(Assigned task):
Scan the entries for the word "tube" and return every line that has it.

Excerpts from a dataset
--------

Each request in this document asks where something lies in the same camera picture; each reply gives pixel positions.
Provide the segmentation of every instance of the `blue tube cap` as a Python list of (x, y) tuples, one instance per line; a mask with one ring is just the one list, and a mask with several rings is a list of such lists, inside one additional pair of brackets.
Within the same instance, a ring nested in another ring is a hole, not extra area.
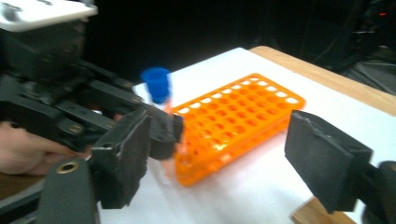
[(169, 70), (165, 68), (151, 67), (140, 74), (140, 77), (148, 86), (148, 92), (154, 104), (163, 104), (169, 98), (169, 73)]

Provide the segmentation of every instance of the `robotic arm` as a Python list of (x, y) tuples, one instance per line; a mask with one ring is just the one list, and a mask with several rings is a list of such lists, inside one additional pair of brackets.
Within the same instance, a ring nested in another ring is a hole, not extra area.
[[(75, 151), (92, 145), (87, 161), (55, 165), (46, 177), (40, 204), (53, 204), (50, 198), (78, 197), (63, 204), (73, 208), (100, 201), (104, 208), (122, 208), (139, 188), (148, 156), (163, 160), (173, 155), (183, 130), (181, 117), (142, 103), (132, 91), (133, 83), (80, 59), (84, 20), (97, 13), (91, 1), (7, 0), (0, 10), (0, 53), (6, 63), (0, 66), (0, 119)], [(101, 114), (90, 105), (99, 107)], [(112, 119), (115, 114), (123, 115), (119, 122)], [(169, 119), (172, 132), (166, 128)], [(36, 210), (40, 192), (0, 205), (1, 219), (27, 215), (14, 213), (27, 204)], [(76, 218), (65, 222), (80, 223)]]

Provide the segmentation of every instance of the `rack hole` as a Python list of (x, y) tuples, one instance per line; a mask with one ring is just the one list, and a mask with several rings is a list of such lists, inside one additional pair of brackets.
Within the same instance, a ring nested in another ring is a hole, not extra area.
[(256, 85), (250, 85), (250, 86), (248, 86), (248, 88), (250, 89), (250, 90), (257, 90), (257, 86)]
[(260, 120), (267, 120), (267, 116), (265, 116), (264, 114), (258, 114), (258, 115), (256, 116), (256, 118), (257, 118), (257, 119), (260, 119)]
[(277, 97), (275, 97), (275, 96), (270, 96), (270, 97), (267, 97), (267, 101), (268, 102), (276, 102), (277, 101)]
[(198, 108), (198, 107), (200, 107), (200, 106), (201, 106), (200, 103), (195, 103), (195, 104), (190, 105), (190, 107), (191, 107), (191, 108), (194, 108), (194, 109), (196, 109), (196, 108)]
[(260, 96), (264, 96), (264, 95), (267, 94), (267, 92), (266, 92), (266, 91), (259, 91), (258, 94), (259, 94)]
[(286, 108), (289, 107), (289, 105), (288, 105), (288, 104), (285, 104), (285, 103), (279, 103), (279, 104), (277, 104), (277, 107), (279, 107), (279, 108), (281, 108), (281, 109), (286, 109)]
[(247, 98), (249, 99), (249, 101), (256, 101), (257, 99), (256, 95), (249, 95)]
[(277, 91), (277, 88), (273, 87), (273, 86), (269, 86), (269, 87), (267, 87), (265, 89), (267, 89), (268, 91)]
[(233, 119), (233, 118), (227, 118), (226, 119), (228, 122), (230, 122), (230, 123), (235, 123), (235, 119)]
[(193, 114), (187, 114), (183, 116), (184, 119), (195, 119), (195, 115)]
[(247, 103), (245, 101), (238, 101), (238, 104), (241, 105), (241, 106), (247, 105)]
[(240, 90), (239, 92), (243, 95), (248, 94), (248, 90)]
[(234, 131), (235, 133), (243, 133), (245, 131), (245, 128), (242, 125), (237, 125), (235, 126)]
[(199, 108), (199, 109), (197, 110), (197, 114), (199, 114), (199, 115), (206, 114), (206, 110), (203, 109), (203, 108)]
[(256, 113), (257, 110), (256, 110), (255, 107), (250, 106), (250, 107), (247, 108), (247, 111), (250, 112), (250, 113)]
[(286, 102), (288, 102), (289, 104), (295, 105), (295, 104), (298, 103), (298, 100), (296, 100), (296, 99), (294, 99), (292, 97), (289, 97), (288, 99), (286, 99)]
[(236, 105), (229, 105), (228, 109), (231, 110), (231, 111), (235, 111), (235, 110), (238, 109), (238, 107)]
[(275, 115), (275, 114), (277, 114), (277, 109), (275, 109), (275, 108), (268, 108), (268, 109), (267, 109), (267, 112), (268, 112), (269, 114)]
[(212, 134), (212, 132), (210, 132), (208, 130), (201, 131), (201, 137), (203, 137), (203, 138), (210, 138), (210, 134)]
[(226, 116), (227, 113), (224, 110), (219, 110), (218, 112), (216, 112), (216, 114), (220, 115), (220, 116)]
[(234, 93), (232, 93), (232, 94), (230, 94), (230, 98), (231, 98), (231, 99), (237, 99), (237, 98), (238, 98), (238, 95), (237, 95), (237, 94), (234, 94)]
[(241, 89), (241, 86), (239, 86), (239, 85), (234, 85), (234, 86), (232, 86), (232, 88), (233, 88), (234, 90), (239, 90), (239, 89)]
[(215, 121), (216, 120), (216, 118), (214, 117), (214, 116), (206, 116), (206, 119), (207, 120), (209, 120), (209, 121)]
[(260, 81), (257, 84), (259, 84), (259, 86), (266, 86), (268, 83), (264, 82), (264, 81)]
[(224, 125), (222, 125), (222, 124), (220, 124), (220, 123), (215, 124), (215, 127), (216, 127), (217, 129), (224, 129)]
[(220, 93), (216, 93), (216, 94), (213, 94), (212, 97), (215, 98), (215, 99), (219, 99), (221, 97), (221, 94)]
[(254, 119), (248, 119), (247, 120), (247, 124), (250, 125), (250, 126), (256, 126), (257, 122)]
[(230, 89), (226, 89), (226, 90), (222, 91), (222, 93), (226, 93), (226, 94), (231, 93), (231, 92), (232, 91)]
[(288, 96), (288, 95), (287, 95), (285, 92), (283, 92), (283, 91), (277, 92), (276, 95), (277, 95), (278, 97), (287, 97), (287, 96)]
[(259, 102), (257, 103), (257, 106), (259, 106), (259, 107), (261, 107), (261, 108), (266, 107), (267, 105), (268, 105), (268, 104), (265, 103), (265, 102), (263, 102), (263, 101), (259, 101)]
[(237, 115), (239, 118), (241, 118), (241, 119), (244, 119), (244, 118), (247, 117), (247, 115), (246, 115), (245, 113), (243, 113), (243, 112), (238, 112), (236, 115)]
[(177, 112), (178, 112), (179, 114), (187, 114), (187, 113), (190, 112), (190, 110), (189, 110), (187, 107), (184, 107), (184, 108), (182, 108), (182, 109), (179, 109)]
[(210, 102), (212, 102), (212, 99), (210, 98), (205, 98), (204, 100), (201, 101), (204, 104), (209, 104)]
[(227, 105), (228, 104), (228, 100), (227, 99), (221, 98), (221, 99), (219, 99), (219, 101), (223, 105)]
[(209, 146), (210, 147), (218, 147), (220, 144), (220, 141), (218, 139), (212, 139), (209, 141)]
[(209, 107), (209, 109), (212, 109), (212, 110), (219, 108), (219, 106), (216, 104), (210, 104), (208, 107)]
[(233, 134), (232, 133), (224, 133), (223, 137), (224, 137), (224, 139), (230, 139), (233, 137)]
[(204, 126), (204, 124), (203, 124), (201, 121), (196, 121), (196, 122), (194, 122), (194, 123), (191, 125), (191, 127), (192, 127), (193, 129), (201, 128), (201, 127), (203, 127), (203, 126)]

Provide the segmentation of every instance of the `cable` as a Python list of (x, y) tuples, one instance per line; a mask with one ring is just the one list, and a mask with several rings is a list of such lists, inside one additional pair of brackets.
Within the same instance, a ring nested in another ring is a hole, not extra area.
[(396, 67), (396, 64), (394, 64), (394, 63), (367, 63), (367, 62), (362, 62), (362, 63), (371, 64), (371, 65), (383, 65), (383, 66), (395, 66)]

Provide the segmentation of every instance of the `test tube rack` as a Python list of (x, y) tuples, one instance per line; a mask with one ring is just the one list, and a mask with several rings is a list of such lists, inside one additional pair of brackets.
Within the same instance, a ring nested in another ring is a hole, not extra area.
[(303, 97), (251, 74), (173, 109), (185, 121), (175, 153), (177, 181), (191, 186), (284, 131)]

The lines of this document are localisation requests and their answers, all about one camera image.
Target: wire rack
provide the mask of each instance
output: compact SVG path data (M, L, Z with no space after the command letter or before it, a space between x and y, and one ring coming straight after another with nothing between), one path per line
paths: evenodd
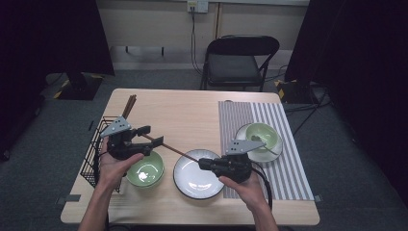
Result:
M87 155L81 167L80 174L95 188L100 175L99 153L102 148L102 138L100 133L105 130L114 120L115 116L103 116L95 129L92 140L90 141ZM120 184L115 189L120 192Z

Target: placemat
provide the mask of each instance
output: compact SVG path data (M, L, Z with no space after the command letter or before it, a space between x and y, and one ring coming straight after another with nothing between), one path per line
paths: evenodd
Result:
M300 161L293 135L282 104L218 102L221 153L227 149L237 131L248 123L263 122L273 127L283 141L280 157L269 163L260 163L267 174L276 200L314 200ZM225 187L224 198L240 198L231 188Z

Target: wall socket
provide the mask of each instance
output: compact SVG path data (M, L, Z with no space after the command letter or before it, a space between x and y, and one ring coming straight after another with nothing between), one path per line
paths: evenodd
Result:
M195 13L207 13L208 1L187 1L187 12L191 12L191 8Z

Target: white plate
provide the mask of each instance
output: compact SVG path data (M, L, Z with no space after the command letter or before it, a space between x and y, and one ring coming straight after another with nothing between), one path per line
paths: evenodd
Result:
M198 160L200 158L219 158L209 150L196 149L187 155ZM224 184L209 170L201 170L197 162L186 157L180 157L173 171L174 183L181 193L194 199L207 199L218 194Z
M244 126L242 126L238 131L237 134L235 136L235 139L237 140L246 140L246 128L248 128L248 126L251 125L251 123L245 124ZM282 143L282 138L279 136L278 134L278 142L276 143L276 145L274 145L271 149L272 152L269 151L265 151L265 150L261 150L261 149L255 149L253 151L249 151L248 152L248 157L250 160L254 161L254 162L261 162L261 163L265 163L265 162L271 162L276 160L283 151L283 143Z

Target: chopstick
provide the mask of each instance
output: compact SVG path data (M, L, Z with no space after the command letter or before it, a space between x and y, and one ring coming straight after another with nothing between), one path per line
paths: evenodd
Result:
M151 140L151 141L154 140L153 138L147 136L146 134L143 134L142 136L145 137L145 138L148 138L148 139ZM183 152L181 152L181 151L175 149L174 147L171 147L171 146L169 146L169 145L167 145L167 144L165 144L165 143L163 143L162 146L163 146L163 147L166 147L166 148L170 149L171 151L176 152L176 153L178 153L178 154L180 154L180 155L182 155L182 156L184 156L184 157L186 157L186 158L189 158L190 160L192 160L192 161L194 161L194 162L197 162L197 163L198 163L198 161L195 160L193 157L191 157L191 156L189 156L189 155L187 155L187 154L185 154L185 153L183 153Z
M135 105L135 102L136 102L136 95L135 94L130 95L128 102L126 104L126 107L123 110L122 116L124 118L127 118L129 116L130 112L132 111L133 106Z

--------

(Output for this exercise):
Provide the segmentation of every instance of the `blue tube cap` as a Python list of (x, y) tuples, one instance per line; a mask with one ring is just the one list, and a mask with several rings is a list of such lists, inside one additional pair of brackets.
Provide the segmentation of every instance of the `test tube rack` as a Python list of (x, y) tuples, one instance per line; a mask with one ring is just the one list, and a mask with several rings is a list of such lists, inside one additional pair of brackets.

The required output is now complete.